La presse française revient largement sur l’incendie du domicile de l’élu Vincent Jeanbrun, après une attaque à la voiture-bélier. S’il n’était pas présent, sa femme et ses enfants l’étaient. La justice a ouvert une enquête pour “tentative d’assassinat”. Dans « Le Parisien/Aujourd’hui en France », le maire de l’Haÿe-les-Roses, en banlieue parisienne, assure que les émeutiers “ne lui font pas peur” et appelle à un “sursaut républicain”. Dans « L’Humanité », une centaine d’élus communistes demandent à Emmanuel Macron d’organiser un débat national “sur la cohésion territoriale, contre les discriminations et les précarités”.
Les dégâts de ces derniers jours sont d’une “ampleur inédite depuis 2005”, d’après « Les Echos ». À Marseille, « La Marseillaise » évoque “la lourde facture de la terrible fracture sociale”.

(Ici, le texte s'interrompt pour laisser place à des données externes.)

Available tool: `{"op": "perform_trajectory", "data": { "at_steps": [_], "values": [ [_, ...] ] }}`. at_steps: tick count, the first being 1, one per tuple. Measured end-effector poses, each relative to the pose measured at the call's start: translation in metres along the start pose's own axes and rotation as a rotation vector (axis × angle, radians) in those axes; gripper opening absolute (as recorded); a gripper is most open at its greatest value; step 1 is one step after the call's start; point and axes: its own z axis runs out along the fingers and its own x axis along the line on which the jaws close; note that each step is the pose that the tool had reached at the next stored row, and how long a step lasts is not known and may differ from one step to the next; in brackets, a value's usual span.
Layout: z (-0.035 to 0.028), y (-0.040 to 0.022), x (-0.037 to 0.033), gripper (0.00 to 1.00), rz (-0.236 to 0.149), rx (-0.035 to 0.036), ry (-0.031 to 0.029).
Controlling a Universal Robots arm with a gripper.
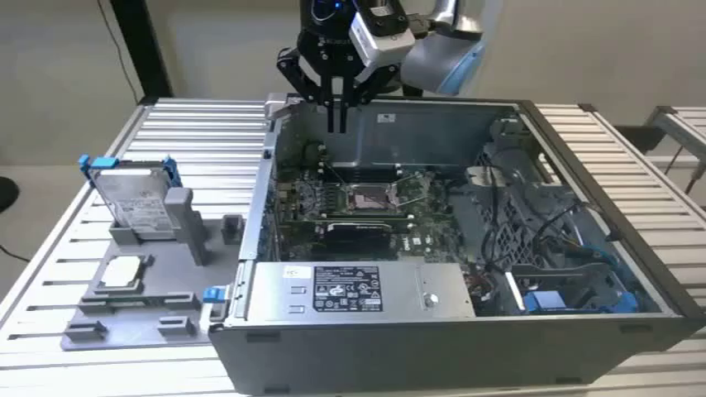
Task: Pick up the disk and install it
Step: 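Reach for the disk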
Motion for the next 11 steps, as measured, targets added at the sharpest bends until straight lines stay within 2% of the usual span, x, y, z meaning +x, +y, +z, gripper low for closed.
{"op": "perform_trajectory", "data": {
  "at_steps": [6, 11],
  "values": [
    [0.0000, 0.0000, 0.0000, 0.00, 0.000, 0.0000, 0.0004],
    [0.0000, 0.0000, 0.0000, 0.00, 0.000, -0.0002, -0.0031]
  ]
}}
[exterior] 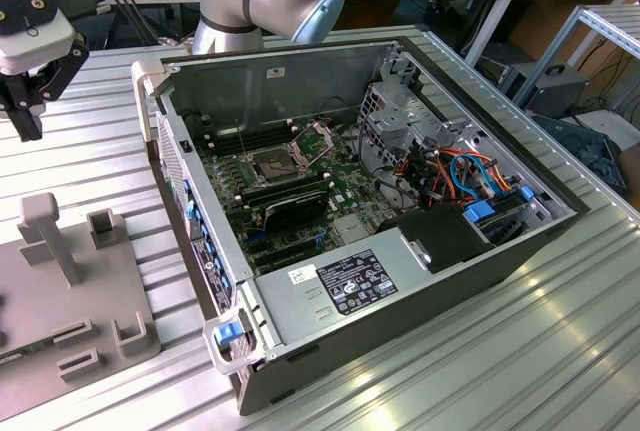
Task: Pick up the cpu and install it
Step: 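Reach for the cpu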
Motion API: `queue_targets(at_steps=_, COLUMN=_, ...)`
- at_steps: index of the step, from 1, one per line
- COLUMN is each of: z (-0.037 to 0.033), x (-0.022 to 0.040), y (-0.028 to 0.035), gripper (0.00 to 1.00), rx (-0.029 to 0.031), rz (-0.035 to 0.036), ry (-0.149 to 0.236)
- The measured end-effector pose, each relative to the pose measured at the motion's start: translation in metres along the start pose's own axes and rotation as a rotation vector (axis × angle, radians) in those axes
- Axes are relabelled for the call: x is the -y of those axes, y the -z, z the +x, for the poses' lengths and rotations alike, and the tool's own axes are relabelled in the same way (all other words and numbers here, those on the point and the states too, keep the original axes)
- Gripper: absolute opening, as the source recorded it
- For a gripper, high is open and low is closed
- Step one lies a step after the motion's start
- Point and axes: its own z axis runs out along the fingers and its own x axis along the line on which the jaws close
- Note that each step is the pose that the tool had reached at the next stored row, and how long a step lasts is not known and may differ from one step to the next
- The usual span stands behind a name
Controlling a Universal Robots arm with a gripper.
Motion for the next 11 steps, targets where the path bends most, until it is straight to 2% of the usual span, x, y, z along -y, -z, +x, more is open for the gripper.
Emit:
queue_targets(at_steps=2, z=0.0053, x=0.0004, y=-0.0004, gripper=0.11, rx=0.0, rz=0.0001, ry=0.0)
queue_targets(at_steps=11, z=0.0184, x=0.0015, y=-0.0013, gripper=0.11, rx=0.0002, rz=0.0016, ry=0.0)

« Libération » relève que l’extrême droite “s’indigne des milliards qui auraient irrigué les quartiers”, mais estime qu’avec des plans banlieues “négligés depuis des années, le problème semble surtout résider dans les rapports entre la jeunesse et la police”. L’analyse n’est pas partagée par le « Figaro » qui voit la police confrontée à “la violence barbare” d’une jeunesse “qui casse tout”, de “gamins sans éducation, encouragés par quelques irresponsables de gauche qui soufflent sur les braises de l’incendie et ont une singulière conception de la démocratie”.
Pour « La Croix », la présence de jeunes adolescents parmi les émeutiers “souligne la précarité des familles dans les quartiers dits sensibles”, où les parents – souvent des mères célibataires – manqueraient de “soutien de la part des pouvoirs publics”.
Enfin « L’Opinion » indique que les événements de ces derniers jours “ont mis un coup d’arrêt brutal à la stratégie de reconquête de l’opinion d’Emmanuel Macron”, dont l’annulation de la visite en Allemagne pour cause d’émeutes constitue une “humiliation diplomatique”, selon le journal.
Pour « Le Soir », ce qui se passe “met à mal l’image d’un pays qui semble vivre sur un volcan”. Le journal belge se pose lui aussi “la question des pourquoi” et juge que “les habitants des cités d’aujourd’hui n’ont pas de voix propre, pas de citoyenneté, pas d’appartenance à “leur” pays”.